The Emory Transplant Center will soon begin enrolling HIV (human immunodeficiency virus) positive patients in need of a kidney transplant into a new clinical trial to evaluate the safety and tolerability of a drug that blocks the CCR5 receptor. The CCR5 receptor is an entrance point for HIV into cells of the immune system. The drug being studied, generic name maraviroc, is an antiretroviral drug currently FDA-approved for the treatment of HIV infection.
Ten centers across the U.S. are involved in this prospective, double-blind, Phase II study. A total of 130 participants with well-controlled HIV infection (must be on an antiretroviral regimen for at least three months) will be randomized into one of two study arms: In one arm, 65 patients will receive maraviroc and in a second arm, 65 patients will receive a placebo. Neither doctors nor patients will know if the kidney recipients are receiving the study drug or the placebo (known as the standard of care).
Up to 11 participants will be enrolled at Emory. At all sites, participants will only receive kidneys from donors who are not infected with HIV.

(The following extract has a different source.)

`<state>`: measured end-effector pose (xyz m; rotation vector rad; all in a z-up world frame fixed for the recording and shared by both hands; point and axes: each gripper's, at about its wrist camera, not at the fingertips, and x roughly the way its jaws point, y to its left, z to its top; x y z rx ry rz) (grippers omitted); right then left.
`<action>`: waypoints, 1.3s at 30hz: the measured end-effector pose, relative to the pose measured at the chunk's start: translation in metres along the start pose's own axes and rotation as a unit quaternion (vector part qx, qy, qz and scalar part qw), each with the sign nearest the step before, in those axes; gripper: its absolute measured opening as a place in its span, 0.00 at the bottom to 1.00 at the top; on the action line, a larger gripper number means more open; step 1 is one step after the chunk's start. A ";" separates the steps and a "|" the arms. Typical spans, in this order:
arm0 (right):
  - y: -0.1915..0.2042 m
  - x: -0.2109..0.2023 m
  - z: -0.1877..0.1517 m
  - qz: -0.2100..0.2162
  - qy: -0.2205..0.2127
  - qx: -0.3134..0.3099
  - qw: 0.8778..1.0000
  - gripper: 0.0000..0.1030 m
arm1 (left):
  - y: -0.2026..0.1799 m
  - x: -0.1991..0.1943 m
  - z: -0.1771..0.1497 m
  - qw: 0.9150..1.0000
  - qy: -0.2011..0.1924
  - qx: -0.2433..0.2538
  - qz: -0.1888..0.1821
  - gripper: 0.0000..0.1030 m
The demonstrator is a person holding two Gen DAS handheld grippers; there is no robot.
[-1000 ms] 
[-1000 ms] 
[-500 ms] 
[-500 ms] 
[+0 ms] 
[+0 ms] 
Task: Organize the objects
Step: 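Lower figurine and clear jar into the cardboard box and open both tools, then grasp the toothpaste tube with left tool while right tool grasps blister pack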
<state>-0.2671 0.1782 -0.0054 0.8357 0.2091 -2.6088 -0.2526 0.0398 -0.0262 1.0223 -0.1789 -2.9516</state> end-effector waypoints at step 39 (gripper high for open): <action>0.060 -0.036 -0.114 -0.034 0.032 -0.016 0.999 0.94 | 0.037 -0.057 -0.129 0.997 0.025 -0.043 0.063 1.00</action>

“When it comes to transplanting organs in HIV positive patients, it is known that these patients have more rejection and more severe rejection than non-HIV transplant recipients,” says Thomas Pearson, MD, DPhil, professor of surgery, and executive director of the Emory Transplant Center. “This is likely because their immune systems are dysregulated and some components are overactive. This may contribute to the high rate of transplant rejection.” Pearson is the principal investigator of the Emory clinical trial.

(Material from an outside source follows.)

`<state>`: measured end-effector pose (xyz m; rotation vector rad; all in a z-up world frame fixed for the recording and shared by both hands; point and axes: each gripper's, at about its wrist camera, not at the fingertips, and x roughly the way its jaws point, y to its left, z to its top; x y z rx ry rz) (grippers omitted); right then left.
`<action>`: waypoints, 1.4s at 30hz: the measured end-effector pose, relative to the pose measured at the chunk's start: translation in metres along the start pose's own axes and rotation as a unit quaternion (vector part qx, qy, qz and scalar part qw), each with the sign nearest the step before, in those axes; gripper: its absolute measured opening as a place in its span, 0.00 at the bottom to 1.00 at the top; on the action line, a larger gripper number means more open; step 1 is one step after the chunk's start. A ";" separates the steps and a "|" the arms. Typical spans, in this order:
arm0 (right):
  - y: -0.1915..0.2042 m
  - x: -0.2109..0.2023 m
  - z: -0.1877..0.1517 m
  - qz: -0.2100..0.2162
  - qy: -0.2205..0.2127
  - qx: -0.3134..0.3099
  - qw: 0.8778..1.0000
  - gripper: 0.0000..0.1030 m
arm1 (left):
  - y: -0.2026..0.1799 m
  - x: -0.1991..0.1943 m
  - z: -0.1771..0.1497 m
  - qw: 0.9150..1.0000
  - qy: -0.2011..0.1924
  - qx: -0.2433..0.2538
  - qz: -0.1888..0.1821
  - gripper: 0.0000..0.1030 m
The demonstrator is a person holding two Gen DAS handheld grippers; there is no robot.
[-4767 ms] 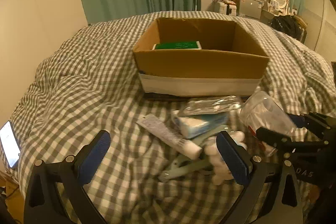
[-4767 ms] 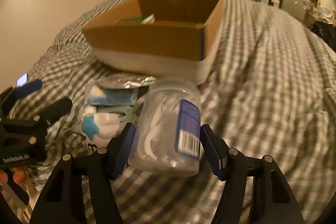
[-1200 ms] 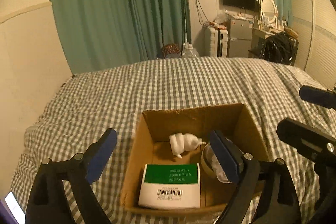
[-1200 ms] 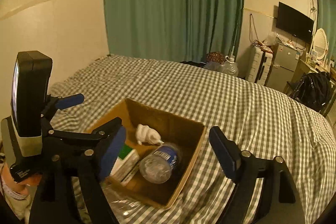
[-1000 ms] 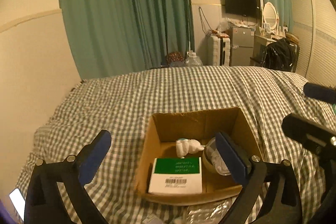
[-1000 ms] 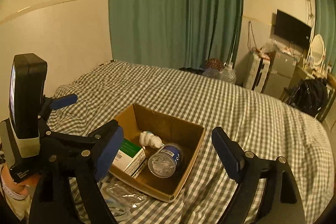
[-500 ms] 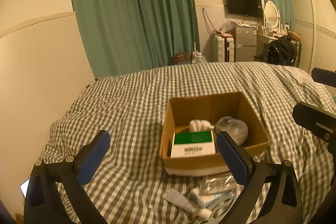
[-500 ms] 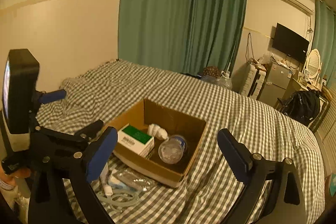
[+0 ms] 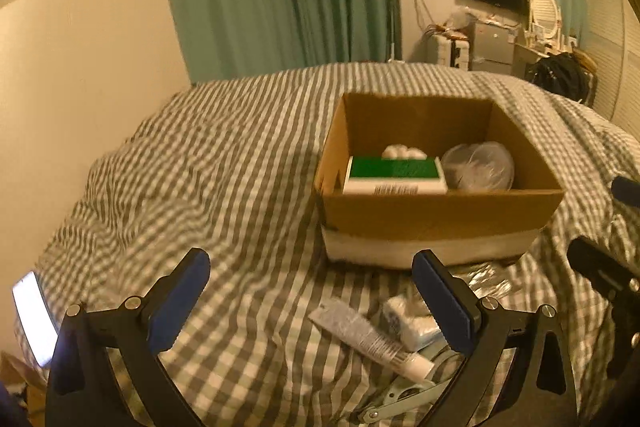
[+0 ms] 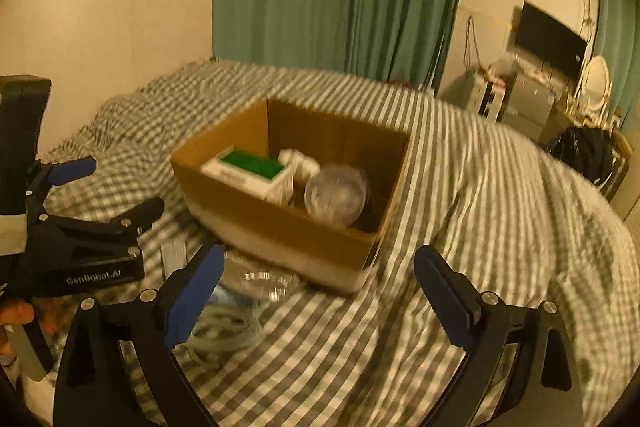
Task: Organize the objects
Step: 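Grasp the toothpaste tube with left tool while right tool grasps blister pack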
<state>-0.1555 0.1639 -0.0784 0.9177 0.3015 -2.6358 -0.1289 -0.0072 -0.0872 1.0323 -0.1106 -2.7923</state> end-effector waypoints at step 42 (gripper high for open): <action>0.027 0.063 -0.029 -0.013 0.098 -0.083 0.992 0.92 | -0.005 0.039 -0.059 0.990 0.110 0.033 -0.075 0.22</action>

CCR5 blockade is currently used in combination with other drugs to control HIV infection, but it has not been studied at the time of transplantation in HIV positive individuals.
“Besides testing CCR5 for safety and tolerability, we will also study its effects on quieting the immune response to transplant in HIV positive patients,” explains Pearson. “This clinical trial will help us better understand the drug’s effects on renal function at 52-weeks post-transplant and if the drug can have a dual effect in controlling the HIV infection and improving kidney transplant outcomes.”
All participants in the study will receive immunosuppressive medications following their transplant, as any transplant patient would. They will be followed for up to three years after transplant.
This $1.6 million research study for all 10 sites combined is supported by the National Institute of Allergy and Infectious Diseases (ClinicalTrials.gov Identifier: NCT02741323).